Debate ensues as to whether randomised controlled trials are realistically the best method of evaluating the impact of out-patient commitment (OPC) on hospitalisation. Reference Swanson and Swartz1 Even a large and well-funded prospective randomised controlled study such as the OCTET Reference Burns, Rugkåsa, Molodynski, Dawson, Yeeles and Vazquez-Montes2 has been demonstrated to be potentially fundamentally flawed. Reference Mustafa3
In this context, naturalistic studies evaluating ‘real world’ patients, such as that reported by Castells-Aulet et al, Reference Castells-Aulet, Hernández-Viadel, Jiménez-Martos, Cañete-Nicolás, Bellido-Rodriguez and Calabuig-Crespo4 are welcome and potentially useful. However, I would like to point out three issues that the authors may wish to respond to.

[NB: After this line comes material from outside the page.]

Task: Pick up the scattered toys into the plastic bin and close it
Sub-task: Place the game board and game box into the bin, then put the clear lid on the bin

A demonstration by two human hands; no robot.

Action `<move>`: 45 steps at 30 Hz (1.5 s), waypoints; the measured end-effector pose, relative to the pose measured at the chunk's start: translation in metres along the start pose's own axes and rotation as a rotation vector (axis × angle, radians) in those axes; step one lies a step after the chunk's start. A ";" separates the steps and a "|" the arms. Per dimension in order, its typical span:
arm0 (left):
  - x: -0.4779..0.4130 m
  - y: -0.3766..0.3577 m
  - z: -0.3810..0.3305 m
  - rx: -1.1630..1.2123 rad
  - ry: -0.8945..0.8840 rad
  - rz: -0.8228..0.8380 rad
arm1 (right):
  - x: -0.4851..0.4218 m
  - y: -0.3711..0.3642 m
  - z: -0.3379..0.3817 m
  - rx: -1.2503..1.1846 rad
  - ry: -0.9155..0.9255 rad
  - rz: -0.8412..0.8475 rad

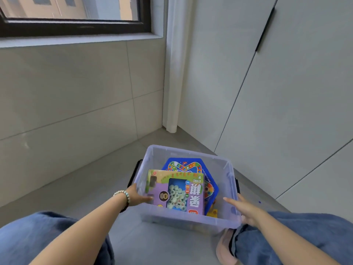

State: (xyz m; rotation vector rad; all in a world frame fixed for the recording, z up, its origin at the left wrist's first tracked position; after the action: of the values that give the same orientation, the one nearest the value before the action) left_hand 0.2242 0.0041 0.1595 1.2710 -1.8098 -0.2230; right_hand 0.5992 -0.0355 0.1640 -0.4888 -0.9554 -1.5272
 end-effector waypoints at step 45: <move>0.006 -0.167 -0.242 -0.029 -0.596 0.299 | 0.148 0.217 -0.007 0.022 -0.072 -0.223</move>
State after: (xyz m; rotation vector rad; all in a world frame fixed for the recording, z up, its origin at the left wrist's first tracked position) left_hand 0.5145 0.0007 0.2079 0.9503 -2.4623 -0.4972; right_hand 0.7782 -0.1214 0.3368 -0.4348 -1.1113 -1.7060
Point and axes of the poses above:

First, given that both controls and OPC patients had their index admissions within the same month, one could reasonably assume that the treating physicians must have had clinical grounds for choosing to place only patients forming the latter group on OPC. Those physicians may have drawn on their knowledge of individual patients (which is not necessarily reflected by the general characteristics described in the study) in reaching their decisions. For instance, the treatment adherence status before the index admission (which, remarkably, differs between the two groups) may have been used, understandably, as an indication of the suitability of patients for the OPC. Hence, one could justifiably doubt the similarity of the two groups, undermining any conclusions that could be drawn from the results.
Second, there potentially could have been another detrimental selection bias in the control group. Patients who were initially discharged informally, but were subsequently readmitted within the following 2 years and then discharged again on an OPC, would have been automatically excluded from the control group, which eventually comprised only patients who, even when re-hospitalised, were not considered by their physicians as requiring OPC, and thus introducing a type II error.
Thirdly, the authors fail to elaborate on the apparent general trend of reduced hospitalisation over the 4-year period, which may have been driven by factors that could potentially confound the results of this study.